Effect of lower limit temperature on thermo-mechanical fatigue behavior of 4Cr5Mo2V steel

doi:10.13251/j.issn.0254-6051.2024.12.034

Abstract

Abstract: Thermo-mechanical fatigue behavior of 4Cr5Mo2V hot work die steel was studied by changing the cycle lower limit temperature in different temperature ranges (100-600, 160-600, 200-600 and 300-600 ℃) using MTS thermo-mechanical fatigue hydraulic servo machine. The macro morphology and microstructure of the TMF specimens were analyzed by ultra depth of field microscope, optical microscope (OM) and scanning electron microscope (SEM). The results show that the thermo-mechanical fatigue lag loop of the tested steel has obvious asymmetry. The lower the lower limit temperature, the larger the area enclosed by the hysteresis loop, and the shorter its fatigue life. The larger the temperature range, the larger the width of the main crack, the more tortuous the propagation path and the more serious the damage. With the increase of lower limit temperature, the coarsening degree of martensite and carbide in the tested steel increases.
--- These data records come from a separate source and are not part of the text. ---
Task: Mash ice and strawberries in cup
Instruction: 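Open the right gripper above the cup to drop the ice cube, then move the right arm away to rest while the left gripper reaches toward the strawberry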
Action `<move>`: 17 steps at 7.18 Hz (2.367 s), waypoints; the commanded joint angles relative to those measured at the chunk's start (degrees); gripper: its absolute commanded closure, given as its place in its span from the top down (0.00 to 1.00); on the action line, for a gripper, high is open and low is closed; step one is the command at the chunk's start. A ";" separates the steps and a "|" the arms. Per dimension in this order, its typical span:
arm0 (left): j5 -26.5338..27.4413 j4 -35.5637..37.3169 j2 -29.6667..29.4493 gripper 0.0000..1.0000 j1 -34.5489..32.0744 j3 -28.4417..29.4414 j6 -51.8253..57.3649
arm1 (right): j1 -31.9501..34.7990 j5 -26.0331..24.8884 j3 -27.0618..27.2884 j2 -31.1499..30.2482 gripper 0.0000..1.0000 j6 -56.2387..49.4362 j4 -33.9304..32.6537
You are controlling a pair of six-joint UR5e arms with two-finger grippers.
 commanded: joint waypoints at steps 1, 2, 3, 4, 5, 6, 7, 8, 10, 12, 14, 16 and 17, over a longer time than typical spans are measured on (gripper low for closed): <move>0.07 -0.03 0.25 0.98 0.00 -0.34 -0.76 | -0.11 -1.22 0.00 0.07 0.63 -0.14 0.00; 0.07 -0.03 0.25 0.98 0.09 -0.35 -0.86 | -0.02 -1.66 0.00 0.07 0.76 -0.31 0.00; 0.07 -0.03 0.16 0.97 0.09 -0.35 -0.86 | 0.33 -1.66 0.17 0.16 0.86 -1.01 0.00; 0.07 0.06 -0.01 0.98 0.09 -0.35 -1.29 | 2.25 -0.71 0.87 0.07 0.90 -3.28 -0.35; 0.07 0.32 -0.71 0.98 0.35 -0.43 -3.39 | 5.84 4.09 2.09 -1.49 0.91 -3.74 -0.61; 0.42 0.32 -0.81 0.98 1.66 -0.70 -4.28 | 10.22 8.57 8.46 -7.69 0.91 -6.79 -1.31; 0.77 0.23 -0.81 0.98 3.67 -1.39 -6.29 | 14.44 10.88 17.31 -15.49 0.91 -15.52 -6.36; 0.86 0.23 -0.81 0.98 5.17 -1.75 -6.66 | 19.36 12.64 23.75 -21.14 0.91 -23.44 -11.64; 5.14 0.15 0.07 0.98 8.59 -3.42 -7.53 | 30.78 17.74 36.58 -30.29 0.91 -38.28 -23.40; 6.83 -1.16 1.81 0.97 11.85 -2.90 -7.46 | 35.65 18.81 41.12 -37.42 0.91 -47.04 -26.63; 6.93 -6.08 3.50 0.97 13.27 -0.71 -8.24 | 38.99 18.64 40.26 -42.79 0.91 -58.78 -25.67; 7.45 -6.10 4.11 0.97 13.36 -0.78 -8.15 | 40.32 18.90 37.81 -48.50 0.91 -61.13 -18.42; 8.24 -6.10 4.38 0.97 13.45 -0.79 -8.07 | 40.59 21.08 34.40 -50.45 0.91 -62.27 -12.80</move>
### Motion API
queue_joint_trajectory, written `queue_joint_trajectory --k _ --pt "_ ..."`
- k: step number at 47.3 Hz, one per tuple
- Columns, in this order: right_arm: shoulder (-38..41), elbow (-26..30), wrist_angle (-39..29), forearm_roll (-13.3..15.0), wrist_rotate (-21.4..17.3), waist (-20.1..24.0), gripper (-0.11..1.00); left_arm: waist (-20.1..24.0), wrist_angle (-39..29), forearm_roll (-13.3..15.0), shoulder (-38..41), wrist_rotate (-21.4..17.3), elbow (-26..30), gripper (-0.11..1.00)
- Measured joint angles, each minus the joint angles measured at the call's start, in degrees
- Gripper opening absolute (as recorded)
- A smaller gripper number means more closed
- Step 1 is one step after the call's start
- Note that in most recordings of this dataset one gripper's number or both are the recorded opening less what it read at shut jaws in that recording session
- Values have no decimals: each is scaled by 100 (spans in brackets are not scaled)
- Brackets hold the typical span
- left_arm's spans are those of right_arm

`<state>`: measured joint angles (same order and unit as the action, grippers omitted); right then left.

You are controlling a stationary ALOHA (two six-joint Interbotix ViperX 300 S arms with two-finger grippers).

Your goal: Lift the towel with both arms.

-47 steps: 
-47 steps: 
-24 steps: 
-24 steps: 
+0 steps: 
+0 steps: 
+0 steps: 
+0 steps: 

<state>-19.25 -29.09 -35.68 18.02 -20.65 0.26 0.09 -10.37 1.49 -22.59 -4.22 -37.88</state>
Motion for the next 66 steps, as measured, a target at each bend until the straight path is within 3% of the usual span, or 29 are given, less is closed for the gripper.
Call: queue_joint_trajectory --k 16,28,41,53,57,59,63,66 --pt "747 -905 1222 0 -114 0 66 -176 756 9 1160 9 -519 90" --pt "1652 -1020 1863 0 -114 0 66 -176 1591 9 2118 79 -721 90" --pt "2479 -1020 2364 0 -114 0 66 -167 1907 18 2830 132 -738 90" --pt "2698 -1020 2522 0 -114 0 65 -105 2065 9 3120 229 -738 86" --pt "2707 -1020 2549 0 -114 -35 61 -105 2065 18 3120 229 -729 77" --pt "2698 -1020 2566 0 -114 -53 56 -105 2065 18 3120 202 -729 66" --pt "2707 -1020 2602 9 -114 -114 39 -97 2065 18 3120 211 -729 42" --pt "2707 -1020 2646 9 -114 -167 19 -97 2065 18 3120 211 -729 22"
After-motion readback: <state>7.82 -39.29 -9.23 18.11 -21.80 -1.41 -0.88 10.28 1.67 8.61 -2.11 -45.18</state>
When the temperature range is 300-600 ℃, the continuous action time of temperature cycle and mechanical cycle is longer, and the coarsening phenomenon of martensite laths and carbide precipitation is more serious.

Key words: hot work die steel, thermal-mechanical fatigue behavior, lower limit temperature, microstructure

CLC Number:

TG142.1

Gu Pengcheng, Wu Boya, Wu Xiaochun. Effect of lower limit temperature on thermo-mechanical fatigue behavior of 4Cr5Mo2V steel[J]. Heat Treatment of Metals, 2024, 49(12): 206-212.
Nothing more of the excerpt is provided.